We must recognize that every person is an asset to our nation if this is truly to become a fully-integrated Beloved Community. As a teacher and a nonviolent social activist, I must look at people and see their potential for goodness rather than their capacity for evil. In the end, everyone’s a nopale – it simply depends on how we look at them.

Teachers as Natural Social Activists

March 20, 2008

    Social activism begins the moment you feel responsibility instead of pity for others.

    While I have long been socially conscious, it wasn’t until I began teaching last year that I became a social activist. When I accepted the impressive responsibility of 130 souls, when I understood that I was entrusted to advocate for these young lives and the community they would inherit, I had no other choice but to begin to take action.

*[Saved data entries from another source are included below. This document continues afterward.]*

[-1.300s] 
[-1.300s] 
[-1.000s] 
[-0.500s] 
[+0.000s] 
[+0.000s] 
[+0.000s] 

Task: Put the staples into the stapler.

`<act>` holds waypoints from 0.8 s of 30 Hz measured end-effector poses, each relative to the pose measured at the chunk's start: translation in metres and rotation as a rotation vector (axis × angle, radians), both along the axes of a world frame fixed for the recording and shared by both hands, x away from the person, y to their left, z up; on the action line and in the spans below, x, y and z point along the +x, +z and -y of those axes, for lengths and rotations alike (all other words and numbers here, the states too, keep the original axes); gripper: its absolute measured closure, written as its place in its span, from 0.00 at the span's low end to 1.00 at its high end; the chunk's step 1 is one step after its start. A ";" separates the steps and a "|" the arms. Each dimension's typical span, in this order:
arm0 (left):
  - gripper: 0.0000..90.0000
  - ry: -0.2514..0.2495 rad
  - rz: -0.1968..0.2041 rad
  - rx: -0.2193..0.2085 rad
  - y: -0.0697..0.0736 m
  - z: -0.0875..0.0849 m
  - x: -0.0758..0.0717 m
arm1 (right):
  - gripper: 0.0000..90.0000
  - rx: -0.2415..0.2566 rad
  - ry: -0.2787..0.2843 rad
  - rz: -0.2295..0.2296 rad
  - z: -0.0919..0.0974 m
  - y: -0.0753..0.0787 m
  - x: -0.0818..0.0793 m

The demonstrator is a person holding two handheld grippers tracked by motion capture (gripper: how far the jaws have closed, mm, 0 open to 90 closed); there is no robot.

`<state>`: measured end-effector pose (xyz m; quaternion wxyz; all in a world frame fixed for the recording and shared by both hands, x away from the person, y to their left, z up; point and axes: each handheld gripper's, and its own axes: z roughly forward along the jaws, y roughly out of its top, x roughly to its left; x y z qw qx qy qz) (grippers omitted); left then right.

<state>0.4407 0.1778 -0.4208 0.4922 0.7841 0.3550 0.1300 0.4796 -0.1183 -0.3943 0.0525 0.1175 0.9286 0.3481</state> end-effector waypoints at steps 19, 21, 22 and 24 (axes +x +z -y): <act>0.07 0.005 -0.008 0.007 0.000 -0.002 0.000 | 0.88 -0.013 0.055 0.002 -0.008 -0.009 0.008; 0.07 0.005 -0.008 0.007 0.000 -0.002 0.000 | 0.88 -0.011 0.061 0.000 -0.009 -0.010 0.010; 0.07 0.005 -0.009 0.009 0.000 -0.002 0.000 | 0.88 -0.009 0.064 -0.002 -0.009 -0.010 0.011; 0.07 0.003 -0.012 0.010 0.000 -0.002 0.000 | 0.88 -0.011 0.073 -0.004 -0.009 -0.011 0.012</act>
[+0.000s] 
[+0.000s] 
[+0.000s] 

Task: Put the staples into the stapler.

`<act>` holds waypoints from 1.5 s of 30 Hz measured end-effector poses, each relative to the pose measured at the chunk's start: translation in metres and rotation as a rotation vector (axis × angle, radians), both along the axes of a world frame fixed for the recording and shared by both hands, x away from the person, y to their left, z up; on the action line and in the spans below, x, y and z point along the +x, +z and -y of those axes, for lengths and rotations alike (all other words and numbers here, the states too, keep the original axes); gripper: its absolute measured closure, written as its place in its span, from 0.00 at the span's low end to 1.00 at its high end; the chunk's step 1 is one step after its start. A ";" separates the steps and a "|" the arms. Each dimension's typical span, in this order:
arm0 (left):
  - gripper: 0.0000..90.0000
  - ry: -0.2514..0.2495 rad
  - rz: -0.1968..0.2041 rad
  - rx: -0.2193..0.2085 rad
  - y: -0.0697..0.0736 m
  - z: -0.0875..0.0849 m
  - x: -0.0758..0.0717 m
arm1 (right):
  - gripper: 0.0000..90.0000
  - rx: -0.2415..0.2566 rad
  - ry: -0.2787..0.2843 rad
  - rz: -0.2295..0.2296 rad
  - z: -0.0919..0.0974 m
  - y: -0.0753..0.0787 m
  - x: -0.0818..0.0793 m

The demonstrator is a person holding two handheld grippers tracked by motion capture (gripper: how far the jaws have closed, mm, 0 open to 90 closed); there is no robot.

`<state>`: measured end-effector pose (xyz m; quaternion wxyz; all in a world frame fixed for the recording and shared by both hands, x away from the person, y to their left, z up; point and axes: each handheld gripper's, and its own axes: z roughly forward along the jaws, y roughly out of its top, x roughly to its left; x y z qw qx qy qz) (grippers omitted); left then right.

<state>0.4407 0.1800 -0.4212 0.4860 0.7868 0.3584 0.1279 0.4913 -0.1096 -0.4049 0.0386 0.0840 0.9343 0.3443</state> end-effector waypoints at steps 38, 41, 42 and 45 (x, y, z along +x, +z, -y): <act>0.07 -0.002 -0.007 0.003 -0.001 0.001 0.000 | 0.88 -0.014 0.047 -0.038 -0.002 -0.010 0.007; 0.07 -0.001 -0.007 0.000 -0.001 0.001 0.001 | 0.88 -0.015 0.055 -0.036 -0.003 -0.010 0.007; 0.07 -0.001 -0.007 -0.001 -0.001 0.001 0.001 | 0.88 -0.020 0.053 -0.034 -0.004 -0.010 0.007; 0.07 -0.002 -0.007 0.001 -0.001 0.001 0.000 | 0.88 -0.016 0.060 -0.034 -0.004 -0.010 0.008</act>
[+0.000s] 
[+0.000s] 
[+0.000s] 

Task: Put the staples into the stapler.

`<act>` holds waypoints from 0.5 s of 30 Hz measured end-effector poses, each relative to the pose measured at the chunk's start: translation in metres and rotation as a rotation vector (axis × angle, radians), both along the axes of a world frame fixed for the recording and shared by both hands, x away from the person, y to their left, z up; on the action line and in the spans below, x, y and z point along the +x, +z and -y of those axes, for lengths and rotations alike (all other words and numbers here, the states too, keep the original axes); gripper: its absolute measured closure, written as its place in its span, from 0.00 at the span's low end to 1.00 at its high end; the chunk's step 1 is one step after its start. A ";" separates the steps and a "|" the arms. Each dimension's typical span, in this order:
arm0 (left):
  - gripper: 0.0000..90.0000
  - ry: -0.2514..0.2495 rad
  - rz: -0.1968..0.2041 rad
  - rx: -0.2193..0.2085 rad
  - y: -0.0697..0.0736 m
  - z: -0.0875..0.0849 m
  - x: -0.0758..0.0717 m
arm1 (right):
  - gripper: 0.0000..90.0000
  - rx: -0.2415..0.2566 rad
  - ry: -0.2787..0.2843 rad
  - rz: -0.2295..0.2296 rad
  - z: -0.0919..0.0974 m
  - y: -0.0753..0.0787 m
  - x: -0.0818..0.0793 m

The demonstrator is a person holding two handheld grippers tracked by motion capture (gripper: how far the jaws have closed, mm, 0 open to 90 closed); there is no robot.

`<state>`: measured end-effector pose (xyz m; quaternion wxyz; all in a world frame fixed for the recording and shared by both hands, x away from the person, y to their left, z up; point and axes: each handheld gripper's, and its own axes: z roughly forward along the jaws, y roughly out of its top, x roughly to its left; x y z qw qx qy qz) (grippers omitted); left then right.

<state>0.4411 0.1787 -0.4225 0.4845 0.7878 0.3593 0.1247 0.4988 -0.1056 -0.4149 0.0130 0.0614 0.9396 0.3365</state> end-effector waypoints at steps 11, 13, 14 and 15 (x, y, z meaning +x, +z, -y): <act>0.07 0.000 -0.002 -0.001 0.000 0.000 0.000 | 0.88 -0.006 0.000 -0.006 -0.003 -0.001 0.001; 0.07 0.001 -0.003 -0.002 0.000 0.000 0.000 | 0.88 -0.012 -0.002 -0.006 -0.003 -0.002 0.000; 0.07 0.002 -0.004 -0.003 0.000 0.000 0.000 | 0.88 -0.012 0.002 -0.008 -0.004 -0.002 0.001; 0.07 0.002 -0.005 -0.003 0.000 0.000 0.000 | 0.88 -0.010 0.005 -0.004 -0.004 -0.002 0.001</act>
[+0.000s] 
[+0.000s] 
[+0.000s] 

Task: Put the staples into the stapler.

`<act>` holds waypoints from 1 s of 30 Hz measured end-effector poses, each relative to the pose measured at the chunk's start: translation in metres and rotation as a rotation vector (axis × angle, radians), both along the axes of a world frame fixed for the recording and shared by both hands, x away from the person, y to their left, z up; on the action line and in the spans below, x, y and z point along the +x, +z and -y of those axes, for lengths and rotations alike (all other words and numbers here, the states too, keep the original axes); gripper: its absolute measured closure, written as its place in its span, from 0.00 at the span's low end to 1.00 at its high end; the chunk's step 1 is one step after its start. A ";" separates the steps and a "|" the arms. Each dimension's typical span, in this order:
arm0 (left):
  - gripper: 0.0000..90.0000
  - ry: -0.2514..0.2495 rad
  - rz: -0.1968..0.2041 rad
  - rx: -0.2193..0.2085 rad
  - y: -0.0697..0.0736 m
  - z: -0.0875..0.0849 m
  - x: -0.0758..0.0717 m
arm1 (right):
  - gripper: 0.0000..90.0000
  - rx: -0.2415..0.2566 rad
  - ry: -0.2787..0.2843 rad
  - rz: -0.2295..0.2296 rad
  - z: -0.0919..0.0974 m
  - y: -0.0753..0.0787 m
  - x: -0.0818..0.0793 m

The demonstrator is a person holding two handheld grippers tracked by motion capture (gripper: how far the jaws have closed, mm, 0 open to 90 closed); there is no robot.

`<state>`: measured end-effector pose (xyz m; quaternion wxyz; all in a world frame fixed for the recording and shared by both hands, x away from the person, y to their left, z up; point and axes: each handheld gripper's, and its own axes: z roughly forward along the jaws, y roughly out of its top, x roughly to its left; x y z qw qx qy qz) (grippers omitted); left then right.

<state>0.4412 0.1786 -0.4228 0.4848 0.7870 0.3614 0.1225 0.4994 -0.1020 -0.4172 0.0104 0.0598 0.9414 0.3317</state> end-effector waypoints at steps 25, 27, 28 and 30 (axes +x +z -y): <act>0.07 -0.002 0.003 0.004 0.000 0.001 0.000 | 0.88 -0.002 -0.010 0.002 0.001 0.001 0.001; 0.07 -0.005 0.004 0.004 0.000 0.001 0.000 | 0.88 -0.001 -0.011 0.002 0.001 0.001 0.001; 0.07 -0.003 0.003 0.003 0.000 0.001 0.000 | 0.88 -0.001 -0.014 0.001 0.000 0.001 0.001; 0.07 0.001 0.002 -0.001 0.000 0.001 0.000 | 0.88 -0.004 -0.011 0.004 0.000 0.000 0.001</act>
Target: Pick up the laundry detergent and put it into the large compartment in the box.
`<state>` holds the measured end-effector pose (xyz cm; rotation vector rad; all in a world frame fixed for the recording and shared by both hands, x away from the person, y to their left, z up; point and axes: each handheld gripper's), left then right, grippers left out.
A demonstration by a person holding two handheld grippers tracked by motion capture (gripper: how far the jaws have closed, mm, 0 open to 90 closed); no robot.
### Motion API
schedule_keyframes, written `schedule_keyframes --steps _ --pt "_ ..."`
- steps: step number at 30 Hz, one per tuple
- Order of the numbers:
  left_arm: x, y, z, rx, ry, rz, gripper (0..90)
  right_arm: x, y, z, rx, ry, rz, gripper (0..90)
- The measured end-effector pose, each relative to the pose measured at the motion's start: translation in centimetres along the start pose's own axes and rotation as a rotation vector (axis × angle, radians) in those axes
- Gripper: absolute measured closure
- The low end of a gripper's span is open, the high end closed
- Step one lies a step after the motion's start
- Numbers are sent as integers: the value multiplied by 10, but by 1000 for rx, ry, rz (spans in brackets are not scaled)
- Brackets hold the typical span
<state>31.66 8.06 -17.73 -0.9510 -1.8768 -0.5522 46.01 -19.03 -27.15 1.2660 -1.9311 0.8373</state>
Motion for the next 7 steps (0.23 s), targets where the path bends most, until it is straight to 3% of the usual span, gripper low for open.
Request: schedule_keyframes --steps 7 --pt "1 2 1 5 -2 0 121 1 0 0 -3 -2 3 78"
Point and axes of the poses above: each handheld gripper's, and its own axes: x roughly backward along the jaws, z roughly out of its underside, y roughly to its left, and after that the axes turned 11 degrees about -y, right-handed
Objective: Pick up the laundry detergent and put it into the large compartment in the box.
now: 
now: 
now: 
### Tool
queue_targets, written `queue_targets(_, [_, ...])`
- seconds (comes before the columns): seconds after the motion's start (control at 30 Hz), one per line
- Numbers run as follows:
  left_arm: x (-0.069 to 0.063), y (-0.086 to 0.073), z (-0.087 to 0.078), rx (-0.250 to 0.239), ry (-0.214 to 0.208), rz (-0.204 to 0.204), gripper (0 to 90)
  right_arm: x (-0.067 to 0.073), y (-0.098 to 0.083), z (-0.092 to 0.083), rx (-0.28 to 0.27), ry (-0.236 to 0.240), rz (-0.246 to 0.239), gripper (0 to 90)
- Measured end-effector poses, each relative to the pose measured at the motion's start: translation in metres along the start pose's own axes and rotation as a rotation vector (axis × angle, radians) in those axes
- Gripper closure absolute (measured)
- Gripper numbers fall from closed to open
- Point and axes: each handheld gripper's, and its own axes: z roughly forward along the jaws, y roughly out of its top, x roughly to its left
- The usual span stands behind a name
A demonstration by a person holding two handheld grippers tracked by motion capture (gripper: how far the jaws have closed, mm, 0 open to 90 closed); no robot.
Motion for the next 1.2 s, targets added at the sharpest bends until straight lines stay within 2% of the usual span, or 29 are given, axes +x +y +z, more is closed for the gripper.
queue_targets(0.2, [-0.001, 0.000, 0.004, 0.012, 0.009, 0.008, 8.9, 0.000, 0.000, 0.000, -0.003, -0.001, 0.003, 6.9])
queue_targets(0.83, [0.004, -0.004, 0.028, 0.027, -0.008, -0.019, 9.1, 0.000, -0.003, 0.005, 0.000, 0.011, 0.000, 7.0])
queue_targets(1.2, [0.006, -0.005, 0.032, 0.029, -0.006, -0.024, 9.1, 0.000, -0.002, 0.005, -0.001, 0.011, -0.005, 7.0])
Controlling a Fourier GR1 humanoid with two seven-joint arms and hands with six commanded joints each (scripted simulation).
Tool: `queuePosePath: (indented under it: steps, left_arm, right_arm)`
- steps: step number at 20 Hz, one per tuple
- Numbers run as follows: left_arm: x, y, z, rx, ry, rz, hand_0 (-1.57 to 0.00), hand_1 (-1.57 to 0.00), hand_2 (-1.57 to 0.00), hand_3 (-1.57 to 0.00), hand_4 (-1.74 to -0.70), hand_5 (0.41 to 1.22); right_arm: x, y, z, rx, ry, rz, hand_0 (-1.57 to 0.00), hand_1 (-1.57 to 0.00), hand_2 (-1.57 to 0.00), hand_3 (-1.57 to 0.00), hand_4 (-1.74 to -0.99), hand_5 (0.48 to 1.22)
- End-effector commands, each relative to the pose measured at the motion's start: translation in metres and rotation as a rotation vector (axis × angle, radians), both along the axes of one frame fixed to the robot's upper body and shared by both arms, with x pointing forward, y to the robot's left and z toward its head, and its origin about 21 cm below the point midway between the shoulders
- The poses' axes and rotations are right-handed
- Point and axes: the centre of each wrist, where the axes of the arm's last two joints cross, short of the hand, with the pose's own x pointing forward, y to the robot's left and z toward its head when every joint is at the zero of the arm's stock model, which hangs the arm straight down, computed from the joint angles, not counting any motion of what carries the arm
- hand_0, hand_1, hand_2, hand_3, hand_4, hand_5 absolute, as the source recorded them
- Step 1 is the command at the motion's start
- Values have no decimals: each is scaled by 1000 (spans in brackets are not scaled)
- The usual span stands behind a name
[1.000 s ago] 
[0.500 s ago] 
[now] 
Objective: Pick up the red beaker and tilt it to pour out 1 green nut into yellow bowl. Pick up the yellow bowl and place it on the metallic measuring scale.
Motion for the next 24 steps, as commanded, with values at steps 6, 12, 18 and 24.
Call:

    Teaching has to be one of the best professions for becoming a social activist. Day in and day out, one is confronted with housing policies, welfare programs, child protective services, police, insurance policies, medical bills, immigration laws, educational reform, refugee policies, family reunification bills, literacy initiatives, and a host of other community services and government programs. The classroom is a crossroads of current events and a nexus of legislation and its effects on our most impressionable population – our children.

    I have been criticized from friends and family members outside of the teaching profession when I refer to my students as “my kids” or “mi’jos.” While I can appreciate their concerns, I don’t know if it is possible for a teacher to truly excel at their job if they do not feel like every single student is in someway their child. As I see past students in the hall and quiz them about their success in English class this year, it is more as a parent than a teacher. When I write recommendations for students like Jack, who recently was awarded a hefty scholarship at Our Lady of the Lake in Texas, it is more as a mentor than an academic instructor. When I speak with parents at open houses and conferences, we converse not as combatants but as co-guardians of this child’s future. It is impossible to be a good teacher without feeling this sense of responsibility and investment in students’ success beyond one’s classroom.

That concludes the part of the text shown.